The use of an RNA-silencing mutant background for FRET analysis is not ideal. One hypotheses regarding nanosensor silencing was that either the presence of two copies of the nearly identical GFP variant genes (nucleotide sequences of eCFP and eYFP differ in only 16 bp) or the quasi-tandem repeat of two GFP sequences might enhance gene silencing. The simplest way to diversify the fluorophores appeared to be the use of fluorescent proteins from diverse species (e.g., the coral fluorophores MiCy and mKo) (Karasawa et al., 2004). Insertion of the glucose binding protein between MiCy and mKo (or the inverted version carrying mKo at the N terminus) with full linker sequences yielded a nanosensor that transferred energy between the two fluorophores but showed no glucose-dependent ratio change (data not shown). Linker shortening yielded a nanosensor with a small ratio change of only 0.02, whereas the inverted fusion with mKo at the N terminus yielded a ratio change of 0.12 (data not shown). A combination of mKo with an N-terminal eCFP provided a ratio change of 0.02, whereas the combination of an N-terminal MiCy with eYFP at the C terminus led to a nanosensor with a maximal ratio change of 0.2. These findings provide further support for the hypothesis that the rotational averaging of the fluorophore dipoles is a major factor affecting the ratio change (Deuschle et al., 2005b). Fluorophore insertion and extensive linker modifications will be required to obtain higher sensitivity nanosensors suited for in vivo measurements using these fluorophores.

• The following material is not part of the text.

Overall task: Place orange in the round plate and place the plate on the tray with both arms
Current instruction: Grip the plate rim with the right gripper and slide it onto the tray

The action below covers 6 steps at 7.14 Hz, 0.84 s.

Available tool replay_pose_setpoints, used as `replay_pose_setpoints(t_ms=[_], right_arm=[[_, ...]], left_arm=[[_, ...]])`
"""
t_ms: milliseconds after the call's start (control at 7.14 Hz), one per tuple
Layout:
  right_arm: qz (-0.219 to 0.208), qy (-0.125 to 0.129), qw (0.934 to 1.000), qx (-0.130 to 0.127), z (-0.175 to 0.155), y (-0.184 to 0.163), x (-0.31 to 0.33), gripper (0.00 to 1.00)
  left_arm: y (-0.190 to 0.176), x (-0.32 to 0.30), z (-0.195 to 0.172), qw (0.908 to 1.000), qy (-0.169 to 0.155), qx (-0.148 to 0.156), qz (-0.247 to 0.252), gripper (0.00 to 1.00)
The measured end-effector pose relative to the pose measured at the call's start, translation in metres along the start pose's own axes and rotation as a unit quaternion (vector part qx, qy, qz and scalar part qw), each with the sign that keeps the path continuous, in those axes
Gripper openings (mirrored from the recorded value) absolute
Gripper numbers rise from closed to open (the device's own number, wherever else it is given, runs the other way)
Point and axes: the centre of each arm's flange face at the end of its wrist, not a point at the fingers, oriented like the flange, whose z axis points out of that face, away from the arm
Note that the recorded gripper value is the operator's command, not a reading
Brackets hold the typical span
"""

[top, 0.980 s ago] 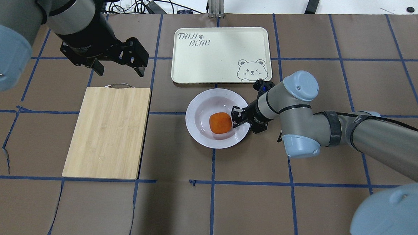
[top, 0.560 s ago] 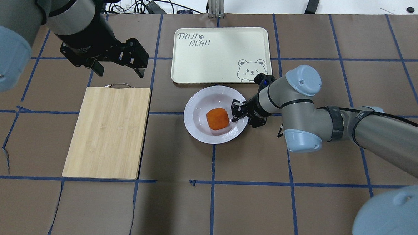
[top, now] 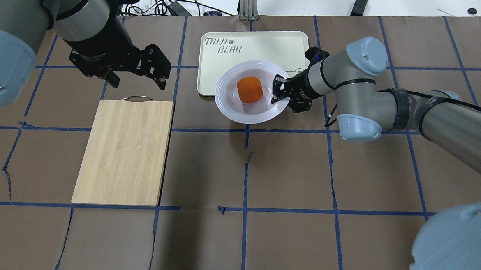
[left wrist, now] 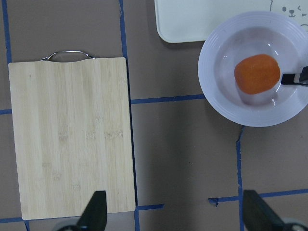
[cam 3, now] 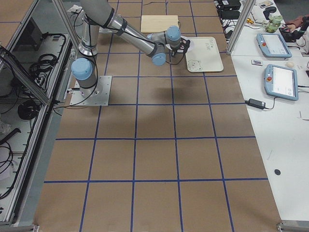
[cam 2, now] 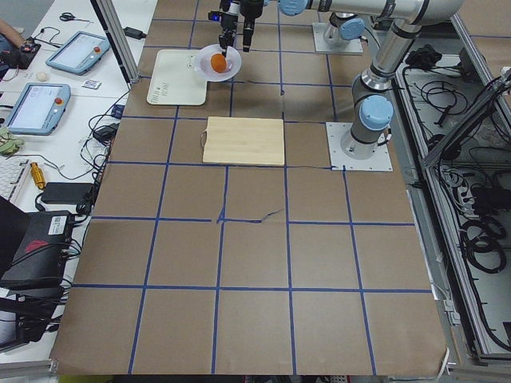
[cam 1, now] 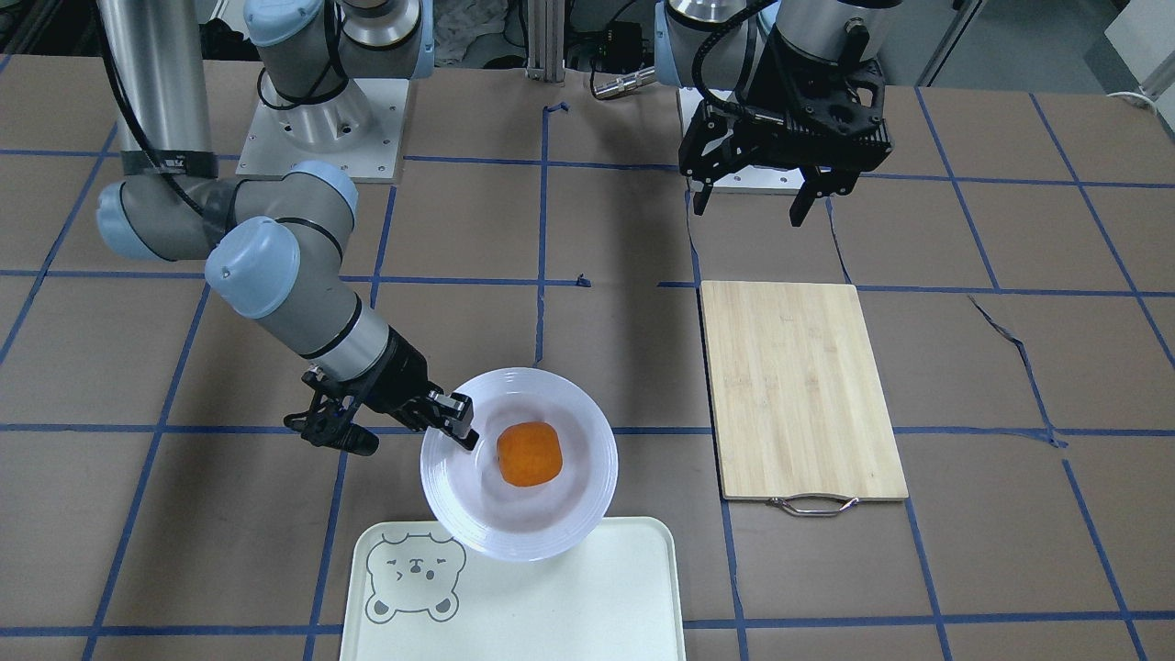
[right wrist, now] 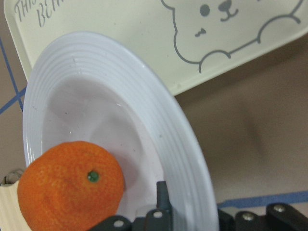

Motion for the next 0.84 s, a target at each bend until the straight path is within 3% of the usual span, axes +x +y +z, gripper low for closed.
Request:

As an alternative approach, the codon usage of eCFP and Venus (an eYFP mutant with reduced environmental sensitivity [Nagai et al., 2002]) was diversified, producing genes with no stretch longer than 5 bp being identical. The new genes (see Supplemental Figure 3 online), named Ares (codon-diversified eCFP gene) and Aphrodite (codon-diversified Venus gene), were synthesized and fused in the same manner to the glucose binding protein as in FLIPglu-600μΔ11 (Deuschle et al., 2005b). A higher maximal ratio change was obtained for the new nanosensor, probably as a result of altered dipole orientation in the chromophore of Venus compared with eYFP or the increased stability of Venus (Figure 7) (Rekas et al., 2002; L. Looger and W.B. Frommer, unpublished data). The nanosensor was cloned into a binary vector and introduced into Col-0, sgs3, and rdr6. Again, highly fluorescent plants were obtained only in the silencing mutants. Similar results were also obtained for FLIPglu-600μΔ13eCFP Aphrodite, in which eYFP was replaced by Aphrodite (Figure 7).

Figure 7.

Figure 7.

Isotherms for Glucose Binding Proteins Fused to the Codon-Modified eCFP and Venus Encoding Ares and Aphrodite Genes.

(A) Glucose binding isotherms for FLIPglu-600μΔ11 (eCFP/eYFP), FLIPglu-600μΔ11 (Ares/eYFP), FLIPglu-600μΔ11 (eCFP/Aphrodite), and FLIPglu-600μΔ11 (Ares/Aphrodite).

(B) FLIPglu-600μΔ13 (eCFP/eYFP) and FLIPglu-600μΔ13 (eCFP/Aphrodite). Fractional saturation of the four nanosensors versus glucose concentrations is given for proteins purified from E. coli. Binding was measured as described for Figure 2C.

(C) Comparison of raporsat in the FLIPglu-600μ variants carrying combinations of the different fluorophores.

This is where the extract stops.